A firm claims that only 10% of it's accounts receivables are over 30 days past due. The bank that supplies working capital or interim loans to the firms is suspect of the figure and accordingly takes a random sample of 100 accounts of the firm. Find the probability that the sample proportionality be:
a)between 9% and 10%.
b)at least 12%
To find the probability in both cases, we can use the concept of sampling distributions and the normal distribution.
A) To find the probability of the sample proportion being between 9% and 10%, we need to find the area under the normal curve between these two values.
1. Determine the mean of the sample proportion: The mean of the sample proportion is equal to the claimed proportion, which is 10% or 0.1.
2. Determine the standard deviation of the sample proportion: To find the standard deviation, we can use the formula sqrt(p(1-p)/n), where p is the claimed proportion (0.1) and n is the sample size (100).
Standard deviation (σ) = sqrt(0.1 * (1 - 0.1) / 100) ≈ 0.03
3. Convert the sample proportion values into z-scores: To use the normal distribution table, we need to convert the values into standardized z-scores. The formula for z-score is z = (x - μ) / σ, where x is the sample proportion value, μ is the mean, and σ is the standard deviation.

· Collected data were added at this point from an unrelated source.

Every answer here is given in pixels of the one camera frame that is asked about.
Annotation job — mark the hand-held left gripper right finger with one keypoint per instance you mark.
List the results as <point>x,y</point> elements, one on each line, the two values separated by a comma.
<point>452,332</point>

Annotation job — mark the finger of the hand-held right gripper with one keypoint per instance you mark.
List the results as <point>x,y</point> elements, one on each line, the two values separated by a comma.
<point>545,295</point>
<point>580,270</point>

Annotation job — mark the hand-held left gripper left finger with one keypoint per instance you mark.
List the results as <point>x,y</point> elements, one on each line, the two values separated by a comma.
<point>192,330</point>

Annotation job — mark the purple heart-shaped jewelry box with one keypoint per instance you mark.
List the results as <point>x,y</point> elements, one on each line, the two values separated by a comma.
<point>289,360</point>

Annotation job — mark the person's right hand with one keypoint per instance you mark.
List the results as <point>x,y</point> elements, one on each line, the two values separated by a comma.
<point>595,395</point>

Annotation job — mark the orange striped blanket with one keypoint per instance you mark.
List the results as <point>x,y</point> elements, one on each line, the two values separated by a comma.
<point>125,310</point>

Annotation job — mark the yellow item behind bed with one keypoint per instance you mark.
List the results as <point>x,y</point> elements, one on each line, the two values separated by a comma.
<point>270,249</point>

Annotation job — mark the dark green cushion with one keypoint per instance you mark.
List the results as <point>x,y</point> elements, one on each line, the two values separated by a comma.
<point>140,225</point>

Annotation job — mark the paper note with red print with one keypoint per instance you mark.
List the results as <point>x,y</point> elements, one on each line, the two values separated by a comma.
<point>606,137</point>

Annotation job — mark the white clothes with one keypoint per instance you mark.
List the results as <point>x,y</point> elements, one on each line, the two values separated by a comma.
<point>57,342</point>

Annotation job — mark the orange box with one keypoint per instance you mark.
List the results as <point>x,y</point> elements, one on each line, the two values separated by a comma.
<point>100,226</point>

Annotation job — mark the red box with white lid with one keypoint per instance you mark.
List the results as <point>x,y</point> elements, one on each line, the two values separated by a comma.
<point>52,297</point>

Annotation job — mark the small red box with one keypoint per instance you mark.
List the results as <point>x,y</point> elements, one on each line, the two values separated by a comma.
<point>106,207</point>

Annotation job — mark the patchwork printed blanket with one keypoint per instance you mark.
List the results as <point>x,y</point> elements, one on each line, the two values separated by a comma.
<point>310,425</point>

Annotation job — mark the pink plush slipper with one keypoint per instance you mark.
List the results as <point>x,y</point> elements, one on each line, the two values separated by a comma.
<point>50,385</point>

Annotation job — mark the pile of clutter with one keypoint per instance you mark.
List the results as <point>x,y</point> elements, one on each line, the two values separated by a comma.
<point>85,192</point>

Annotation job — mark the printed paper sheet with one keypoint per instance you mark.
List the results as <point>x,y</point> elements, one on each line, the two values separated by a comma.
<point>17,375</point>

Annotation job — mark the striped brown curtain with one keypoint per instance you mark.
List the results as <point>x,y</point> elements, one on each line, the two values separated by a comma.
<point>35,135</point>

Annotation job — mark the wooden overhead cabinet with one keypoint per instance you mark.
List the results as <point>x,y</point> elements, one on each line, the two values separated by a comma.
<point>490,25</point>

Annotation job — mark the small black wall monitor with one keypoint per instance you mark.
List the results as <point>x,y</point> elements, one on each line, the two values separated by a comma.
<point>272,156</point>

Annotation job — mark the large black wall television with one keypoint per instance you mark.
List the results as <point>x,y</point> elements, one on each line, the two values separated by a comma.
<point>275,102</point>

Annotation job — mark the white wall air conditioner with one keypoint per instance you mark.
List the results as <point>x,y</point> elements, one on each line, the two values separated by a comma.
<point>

For 9%: z = (0.09 - 0.1) / 0.03 ≈ -0.33
For 10%: z = (0.1 - 0.1) / 0.03 = 0
4. Find the probability using the normal distribution table: Using the z-scores, we can find the corresponding probabilities from the normal distribution table.
P(9% ≤ x ≤ 10%) = P(-0.33 ≤ z ≤ 0) = P(z ≤ 0) - P(z ≤ -0.33)
Looking up the values in the normal distribution table, we find that P(z ≤ 0) is approximately 0.5 and P(z ≤ -0.33) is approximately 0.3707.
P(9% ≤ x ≤ 10%) ≈ 0.5 - 0.3707 = 0.1293
Therefore, the probability that the sample proportion is between 9% and 10% is approximately 0.1293.
B) To find the probability of the sample proportion being at least 12%, we need to find the area under the normal curve from 12% to 100%.
1. Convert the sample proportion value into a z-score: Using the formula z = (x - μ) / σ, where x is the sample proportion value (0.12), μ is the mean (0.1), and σ is the standard deviation (0.03).
z = (0.12 - 0.1) / 0.03 ≈ 0.67
2. Find the probability using the normal distribution table: Using the z-score, we can find the corresponding probability from the normal distribution table.
P(x ≥ 12%) = 1 - P(x ≤ 0.67)
Looking up the value in the normal distribution table, we find that P(z ≤ 0.67) is approximately 0.7486.
P(x ≥ 12%) ≈ 1 - 0.7486 = 0.2514
Therefore, the probability that the sample proportion is at least 12% is approximately 0.2514.